_YOUR TASK_
Go to the line containing "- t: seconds" below; retype it and all following lines exactly, and leave out the pictures.

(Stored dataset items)

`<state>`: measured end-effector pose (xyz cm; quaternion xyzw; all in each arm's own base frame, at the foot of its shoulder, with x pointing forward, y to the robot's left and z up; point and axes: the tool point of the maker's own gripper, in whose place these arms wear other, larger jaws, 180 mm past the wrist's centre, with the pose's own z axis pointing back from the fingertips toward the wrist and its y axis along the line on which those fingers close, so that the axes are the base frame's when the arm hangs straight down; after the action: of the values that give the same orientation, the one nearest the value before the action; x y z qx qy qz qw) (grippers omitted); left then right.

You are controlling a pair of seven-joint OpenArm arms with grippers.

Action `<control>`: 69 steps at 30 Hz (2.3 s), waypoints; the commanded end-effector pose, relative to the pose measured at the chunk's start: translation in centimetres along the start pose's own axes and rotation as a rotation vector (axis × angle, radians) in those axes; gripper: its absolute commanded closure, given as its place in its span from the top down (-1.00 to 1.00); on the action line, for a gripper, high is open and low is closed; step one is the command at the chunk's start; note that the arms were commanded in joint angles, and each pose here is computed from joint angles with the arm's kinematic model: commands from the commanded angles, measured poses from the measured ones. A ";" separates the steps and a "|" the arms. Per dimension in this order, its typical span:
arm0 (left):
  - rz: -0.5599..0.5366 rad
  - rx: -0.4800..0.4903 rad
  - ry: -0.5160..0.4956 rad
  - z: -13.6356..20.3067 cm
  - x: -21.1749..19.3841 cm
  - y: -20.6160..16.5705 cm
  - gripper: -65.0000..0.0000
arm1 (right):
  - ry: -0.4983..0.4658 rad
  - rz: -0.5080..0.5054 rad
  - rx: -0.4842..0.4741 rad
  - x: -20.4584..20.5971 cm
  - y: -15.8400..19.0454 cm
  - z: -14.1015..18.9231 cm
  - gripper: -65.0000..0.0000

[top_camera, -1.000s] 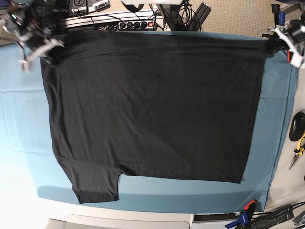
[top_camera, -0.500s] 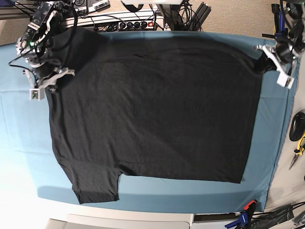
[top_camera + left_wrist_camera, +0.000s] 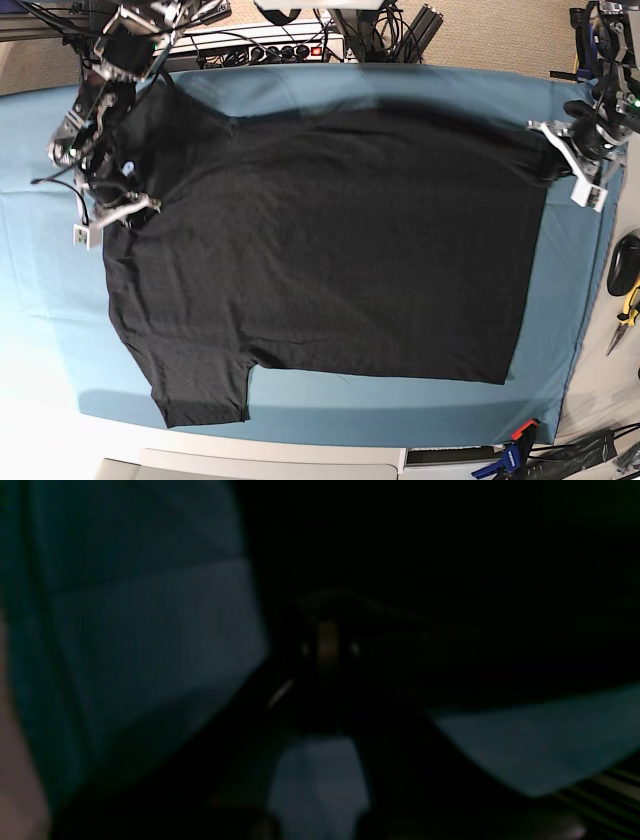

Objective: Fold the T-shirt properly
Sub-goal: 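Lay the lifted edge back over the shirt body with both grippers, then slide left gripper along the fold to grasp the folded edge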

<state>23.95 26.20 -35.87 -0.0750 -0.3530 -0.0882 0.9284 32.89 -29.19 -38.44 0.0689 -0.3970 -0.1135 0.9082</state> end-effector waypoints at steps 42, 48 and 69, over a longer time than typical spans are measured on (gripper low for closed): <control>0.024 0.175 -0.174 -0.2 6.9 5.6 -1.00 | -0.229 0.106 0.025 9.4 2.7 3.7 -1.00; 0.068 0.164 -0.167 -1.1 6.8 6.6 -1.00 | -0.177 0.079 0.028 8.2 2.4 1.0 -1.00; -0.018 0.097 -0.252 -0.1 11.8 6.4 -1.00 | -0.098 0.159 0.041 9.5 4.2 -3.2 -1.00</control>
<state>33.27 30.65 -30.24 -0.0453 -0.4495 -0.0632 0.8899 40.81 -26.75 -35.29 0.0593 -0.4152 -0.0375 0.9070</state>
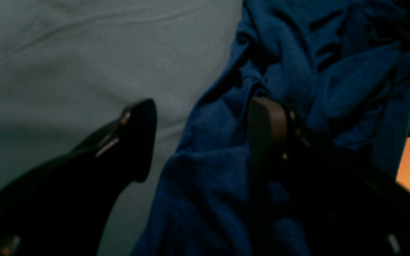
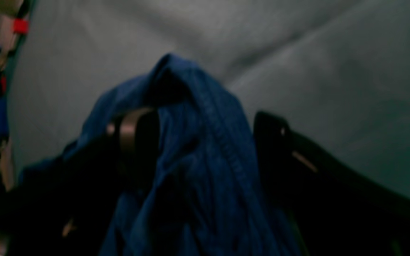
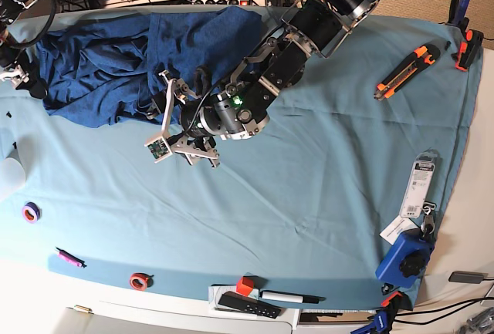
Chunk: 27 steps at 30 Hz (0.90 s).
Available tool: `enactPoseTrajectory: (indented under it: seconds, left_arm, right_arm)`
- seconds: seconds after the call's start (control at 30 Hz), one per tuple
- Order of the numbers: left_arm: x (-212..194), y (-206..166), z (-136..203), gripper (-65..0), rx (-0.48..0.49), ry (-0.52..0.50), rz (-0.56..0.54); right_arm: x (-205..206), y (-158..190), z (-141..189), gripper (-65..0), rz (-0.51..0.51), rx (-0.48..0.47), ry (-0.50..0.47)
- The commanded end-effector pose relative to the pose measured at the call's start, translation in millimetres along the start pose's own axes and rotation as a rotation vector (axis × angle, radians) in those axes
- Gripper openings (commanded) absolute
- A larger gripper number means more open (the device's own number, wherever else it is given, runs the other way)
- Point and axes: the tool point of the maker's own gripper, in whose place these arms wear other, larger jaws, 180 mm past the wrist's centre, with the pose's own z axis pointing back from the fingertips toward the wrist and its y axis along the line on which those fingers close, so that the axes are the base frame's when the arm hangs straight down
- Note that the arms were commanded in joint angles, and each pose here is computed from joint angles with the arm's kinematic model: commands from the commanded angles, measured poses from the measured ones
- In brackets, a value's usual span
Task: Layout the t-shirt on the table in an organized manner, then fold the t-shirt properly
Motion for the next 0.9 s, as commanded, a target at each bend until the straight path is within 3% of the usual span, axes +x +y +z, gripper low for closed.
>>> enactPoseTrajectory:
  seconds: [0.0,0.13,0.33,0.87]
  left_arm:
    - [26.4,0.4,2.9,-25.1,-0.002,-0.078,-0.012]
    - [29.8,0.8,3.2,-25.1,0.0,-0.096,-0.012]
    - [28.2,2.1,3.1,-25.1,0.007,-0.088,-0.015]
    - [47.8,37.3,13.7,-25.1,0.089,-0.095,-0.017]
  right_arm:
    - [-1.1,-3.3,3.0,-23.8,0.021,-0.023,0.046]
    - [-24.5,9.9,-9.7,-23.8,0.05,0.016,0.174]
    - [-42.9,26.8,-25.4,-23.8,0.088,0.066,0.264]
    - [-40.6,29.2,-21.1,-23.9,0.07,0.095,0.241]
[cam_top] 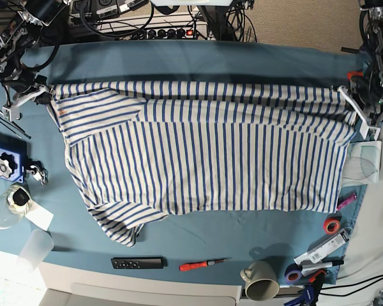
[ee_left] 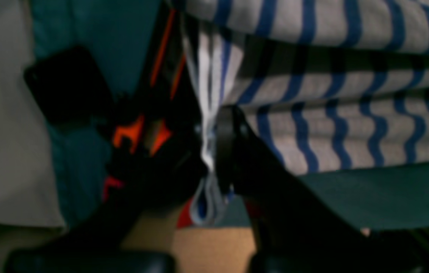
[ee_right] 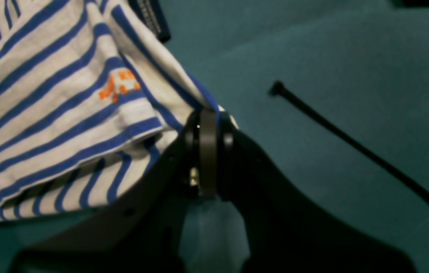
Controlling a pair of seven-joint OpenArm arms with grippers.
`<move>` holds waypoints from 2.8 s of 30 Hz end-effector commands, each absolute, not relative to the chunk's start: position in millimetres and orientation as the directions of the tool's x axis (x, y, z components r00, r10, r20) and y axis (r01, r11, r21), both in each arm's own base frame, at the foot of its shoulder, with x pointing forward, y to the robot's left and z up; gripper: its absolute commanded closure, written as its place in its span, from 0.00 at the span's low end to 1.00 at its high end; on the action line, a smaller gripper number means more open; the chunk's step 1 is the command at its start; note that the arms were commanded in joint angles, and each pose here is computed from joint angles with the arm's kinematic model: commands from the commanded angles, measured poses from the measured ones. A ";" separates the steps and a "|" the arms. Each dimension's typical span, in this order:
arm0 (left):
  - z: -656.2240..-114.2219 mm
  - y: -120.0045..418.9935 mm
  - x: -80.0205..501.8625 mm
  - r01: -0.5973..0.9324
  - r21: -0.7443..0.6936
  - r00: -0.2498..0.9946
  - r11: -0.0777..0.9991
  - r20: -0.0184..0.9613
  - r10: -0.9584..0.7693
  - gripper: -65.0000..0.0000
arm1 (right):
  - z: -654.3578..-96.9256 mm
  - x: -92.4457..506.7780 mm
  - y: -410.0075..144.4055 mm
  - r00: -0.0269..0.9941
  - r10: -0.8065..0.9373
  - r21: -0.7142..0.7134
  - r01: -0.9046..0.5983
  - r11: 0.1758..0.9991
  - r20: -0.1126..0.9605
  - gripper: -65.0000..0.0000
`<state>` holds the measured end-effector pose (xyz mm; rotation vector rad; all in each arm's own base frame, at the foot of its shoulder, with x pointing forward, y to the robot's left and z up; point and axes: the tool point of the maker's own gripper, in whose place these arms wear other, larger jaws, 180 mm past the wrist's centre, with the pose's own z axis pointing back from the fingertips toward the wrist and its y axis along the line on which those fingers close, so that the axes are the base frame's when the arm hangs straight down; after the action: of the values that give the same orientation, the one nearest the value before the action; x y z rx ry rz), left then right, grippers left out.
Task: Fold the T-shirt properly
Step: 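Drag the folded edge back toward the arms with both grippers, then release the shirt edge and raise both grippers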
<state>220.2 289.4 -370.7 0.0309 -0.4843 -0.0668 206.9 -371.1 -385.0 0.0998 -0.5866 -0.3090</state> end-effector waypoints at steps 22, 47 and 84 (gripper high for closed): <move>-378.8 303.7 190.6 0.061 0.097 0.920 0.993 0.381 -0.094 1.00 | -373.2 152.9 -378.0 0.871 -0.206 0.029 0.216 0.976 0.447 1.00; -337.1 327.9 210.9 -0.023 0.319 0.870 0.947 0.474 -0.138 0.70 | -368.5 160.4 -365.1 0.861 -0.208 0.097 0.184 0.978 0.464 0.74; -337.2 323.6 168.0 0.051 0.406 0.890 0.912 0.396 -0.227 0.47 | -361.7 158.9 -367.0 0.879 -0.166 0.079 0.146 0.986 0.447 0.65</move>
<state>164.3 317.7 -345.9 0.3666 -0.4361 -0.1362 152.5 -358.8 -373.9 0.0714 -0.4375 -0.1855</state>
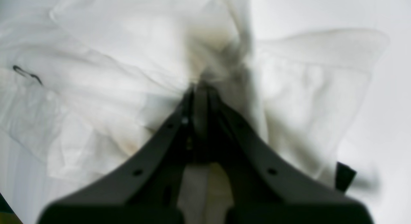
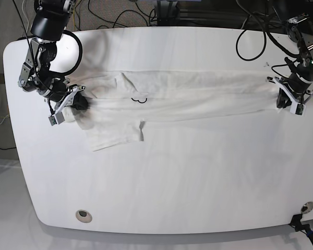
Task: Fold the T-shirt properly
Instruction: 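Pull the strip's end with the left gripper away from the right gripper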
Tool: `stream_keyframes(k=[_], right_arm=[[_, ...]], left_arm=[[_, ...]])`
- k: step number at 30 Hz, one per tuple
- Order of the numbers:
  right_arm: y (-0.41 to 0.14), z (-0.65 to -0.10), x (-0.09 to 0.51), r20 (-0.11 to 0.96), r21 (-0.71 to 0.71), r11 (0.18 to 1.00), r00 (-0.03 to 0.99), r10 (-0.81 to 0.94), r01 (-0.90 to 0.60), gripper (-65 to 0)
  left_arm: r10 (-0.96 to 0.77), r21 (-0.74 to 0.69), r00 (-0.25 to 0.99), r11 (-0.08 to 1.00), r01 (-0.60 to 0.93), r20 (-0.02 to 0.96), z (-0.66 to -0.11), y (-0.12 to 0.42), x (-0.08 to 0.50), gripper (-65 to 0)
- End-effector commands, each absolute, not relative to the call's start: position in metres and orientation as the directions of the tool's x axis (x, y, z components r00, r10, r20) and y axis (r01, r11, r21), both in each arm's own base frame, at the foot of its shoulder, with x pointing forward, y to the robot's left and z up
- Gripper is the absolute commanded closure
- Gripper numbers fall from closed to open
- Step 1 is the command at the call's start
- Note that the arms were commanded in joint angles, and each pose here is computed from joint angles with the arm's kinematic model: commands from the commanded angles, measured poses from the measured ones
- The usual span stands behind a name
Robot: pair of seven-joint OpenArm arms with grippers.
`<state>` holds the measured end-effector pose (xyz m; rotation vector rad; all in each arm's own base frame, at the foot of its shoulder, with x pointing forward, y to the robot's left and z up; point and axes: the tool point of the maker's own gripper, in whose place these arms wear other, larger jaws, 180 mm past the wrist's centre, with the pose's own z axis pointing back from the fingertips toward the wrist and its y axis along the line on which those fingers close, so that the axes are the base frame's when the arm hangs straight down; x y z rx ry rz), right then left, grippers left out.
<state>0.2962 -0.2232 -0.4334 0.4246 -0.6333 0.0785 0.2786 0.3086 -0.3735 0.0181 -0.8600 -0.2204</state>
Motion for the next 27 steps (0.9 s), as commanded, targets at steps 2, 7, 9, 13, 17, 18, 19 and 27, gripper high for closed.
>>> stream_keyframes(k=[2,7,9,13,17,18,19,27], right_arm=[[-0.235,-0.454,0.272,0.478,0.303,0.936,0.878,0.015,-0.181,0.0],[-0.235,-0.455,0.271,0.477,0.303,0.936,0.879,0.015,-0.181,0.0],[-0.235,-0.455,0.271,0.477,0.304,0.935,0.879,0.014,-0.18,0.0],[-0.235,-0.454,0.272,0.478,0.305,0.935,0.878,0.013,-0.18,0.0],[-0.235,-0.454,0.272,0.478,0.305,0.935,0.878,0.013,-0.18,0.0],[-0.235,-0.454,0.272,0.478,0.305,0.935,0.878,0.013,-0.18,0.0],[-0.235,-0.454,0.272,0.479,0.306,0.935,0.878,0.013,-0.18,0.0],[-0.235,-0.454,0.272,0.479,0.306,0.935,0.878,0.013,-0.18,0.0]], left_arm=[[-0.175,0.122,0.614,0.984,0.128,0.77,-0.361,0.341,0.292,0.0],[-0.145,0.11,0.63,0.989,0.094,0.763,-0.364,0.361,0.3,0.0],[-0.136,0.103,0.635,0.991,0.09,0.76,-0.366,0.362,0.301,0.0],[-0.136,0.102,0.637,0.991,0.09,0.759,-0.367,0.362,0.3,0.0],[-0.136,0.102,0.641,0.991,0.09,0.756,-0.368,0.362,0.298,0.0],[-0.136,0.102,0.641,0.991,0.09,0.756,-0.368,0.362,0.298,0.0],[-0.137,0.102,0.641,0.991,0.092,0.755,-0.369,0.362,0.298,0.0],[-0.154,0.123,0.638,0.988,0.094,0.754,-0.363,0.369,0.3,-29.2]])
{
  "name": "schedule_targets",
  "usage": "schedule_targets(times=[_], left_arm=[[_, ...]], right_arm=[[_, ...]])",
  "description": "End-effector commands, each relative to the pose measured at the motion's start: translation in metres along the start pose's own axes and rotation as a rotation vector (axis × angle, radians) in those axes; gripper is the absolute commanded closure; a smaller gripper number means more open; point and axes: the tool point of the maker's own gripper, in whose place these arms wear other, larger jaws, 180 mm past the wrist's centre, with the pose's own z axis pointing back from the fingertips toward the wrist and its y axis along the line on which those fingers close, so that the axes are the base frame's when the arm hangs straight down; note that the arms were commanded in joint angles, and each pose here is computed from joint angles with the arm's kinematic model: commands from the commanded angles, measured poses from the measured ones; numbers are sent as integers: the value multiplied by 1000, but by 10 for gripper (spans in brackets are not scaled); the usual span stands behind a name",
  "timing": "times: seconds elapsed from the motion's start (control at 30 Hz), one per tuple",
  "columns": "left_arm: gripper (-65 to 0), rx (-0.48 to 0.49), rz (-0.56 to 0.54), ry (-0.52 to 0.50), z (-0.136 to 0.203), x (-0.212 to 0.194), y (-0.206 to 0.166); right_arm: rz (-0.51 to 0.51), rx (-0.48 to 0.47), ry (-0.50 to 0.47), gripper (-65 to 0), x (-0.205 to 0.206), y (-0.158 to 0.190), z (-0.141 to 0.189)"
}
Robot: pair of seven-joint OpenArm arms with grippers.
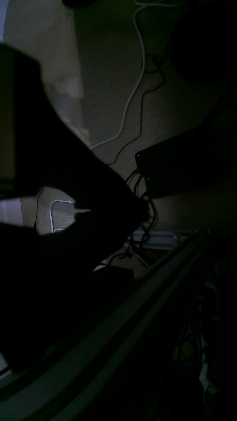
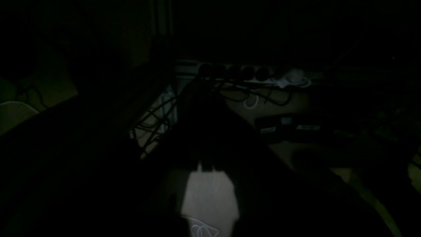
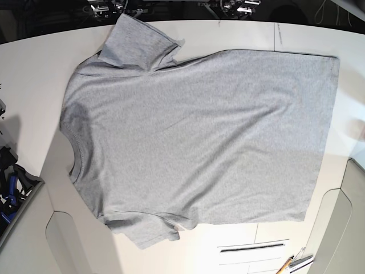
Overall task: Fold the T-shirt properly
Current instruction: 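Move both grippers toward the shirt's hem corners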
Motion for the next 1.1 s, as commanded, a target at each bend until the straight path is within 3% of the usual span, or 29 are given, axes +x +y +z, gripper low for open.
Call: schedule_targets(times=[0.0,0.63,0.83,1.07], left_arm=[[0,-9,-7,-22,0,7,-3],[0,-6,-6,-26,0,5,0],[0,35,-5,-15,6,-24,28],[0,-83,53,-24,30,-76,44]], right_arm=[[9,-11,-27,0,10,-4,0],[16,-38,-21,0,6,-23,2],[36,-35,-21,0,-17,-40,11],[102,-25,-85,0,-36,-66,41]])
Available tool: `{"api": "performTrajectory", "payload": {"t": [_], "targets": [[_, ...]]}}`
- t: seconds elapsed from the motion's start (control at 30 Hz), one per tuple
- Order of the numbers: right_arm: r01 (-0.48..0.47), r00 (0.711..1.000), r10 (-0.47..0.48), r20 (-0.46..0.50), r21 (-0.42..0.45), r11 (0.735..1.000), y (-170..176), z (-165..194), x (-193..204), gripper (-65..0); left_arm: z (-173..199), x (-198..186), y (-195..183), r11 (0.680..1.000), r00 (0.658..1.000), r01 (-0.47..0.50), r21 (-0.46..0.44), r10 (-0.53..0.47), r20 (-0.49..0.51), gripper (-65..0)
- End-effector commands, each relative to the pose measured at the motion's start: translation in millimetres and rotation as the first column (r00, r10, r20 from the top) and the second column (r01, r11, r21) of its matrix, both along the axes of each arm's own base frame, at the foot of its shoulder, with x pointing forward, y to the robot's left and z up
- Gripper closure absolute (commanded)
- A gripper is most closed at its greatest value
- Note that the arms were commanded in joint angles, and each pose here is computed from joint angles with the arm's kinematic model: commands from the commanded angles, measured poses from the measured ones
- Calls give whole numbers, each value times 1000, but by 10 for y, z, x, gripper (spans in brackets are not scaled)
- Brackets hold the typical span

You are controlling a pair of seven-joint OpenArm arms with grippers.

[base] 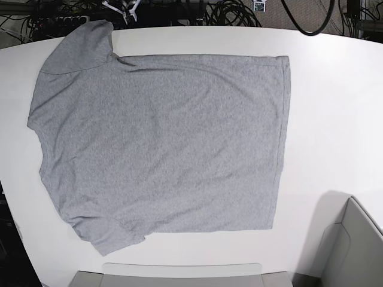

_SOLVED PROBLEM_
- t: seconds elapsed from the motion's start (control at 30 Hz), one per tuple
- Order of the numbers: right_arm: r01 (-0.48..0.47), r00 (0.711..1.000), r10 (-0.47..0.48), r20 (-0.46..0.50), r21 (-0.42..0.45), r11 (0.735..1.000), y (-170..176), z (-165..194), x (-193..204), gripper (-65..0); left_arm: z (-173..199), x (-198..186), y (-195..183), r11 (0.680..1.000), r00 (0.658..1.000), r01 (-0.47..0.50), r21 (-0.46..0.44), r10 (-0.53..0.47), r20 (-0.49..0.51), gripper (-65..0)
- End-effector commands, each relative to the pose measured at the motion's start: translation in millimetres and rotation as the first column (r00, r10, r20 from the top) and the second column (r01, r11, r21) of its matrix, both along the axes of each arm's own base frame, at the foot of its shoulder, with x pointing forward, y to the robot's left and z up
- Gripper closure absolute (commanded)
- A gripper is most closed at its greatest value
- Note that the arms were commanded in joint angles, and each pose here is computed from joint angles with the arm's kinematic model: commands from the commanded angles, measured poses from the measured ones
- Calls give whole numbers, each value times 1000, but by 10 for y, z, x, gripper (spans in brackets are not scaled)
- Brackets hold the typical span

You are controlling a pair of seven-joint OpenArm arms with grippers.

[base] 

This is the complete answer to the exercise.